§ TRY IT
Down to the final line, write out the material beneath exactly, without pictures.
══ SUPPLIED MATERIAL
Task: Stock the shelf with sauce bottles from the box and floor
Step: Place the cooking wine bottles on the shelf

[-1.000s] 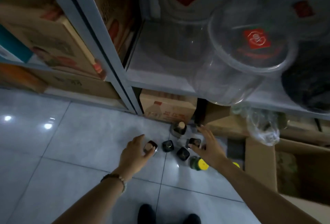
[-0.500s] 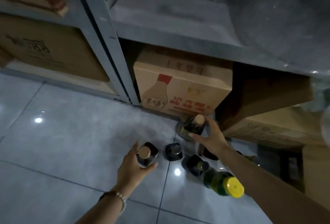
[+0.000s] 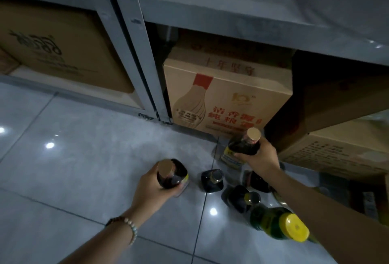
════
§ ANSWER FOR THE TASK
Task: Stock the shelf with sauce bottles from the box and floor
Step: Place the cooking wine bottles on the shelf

[-1.000s] 
[-0.500s] 
[+0.000s] 

The answer has been written out completely.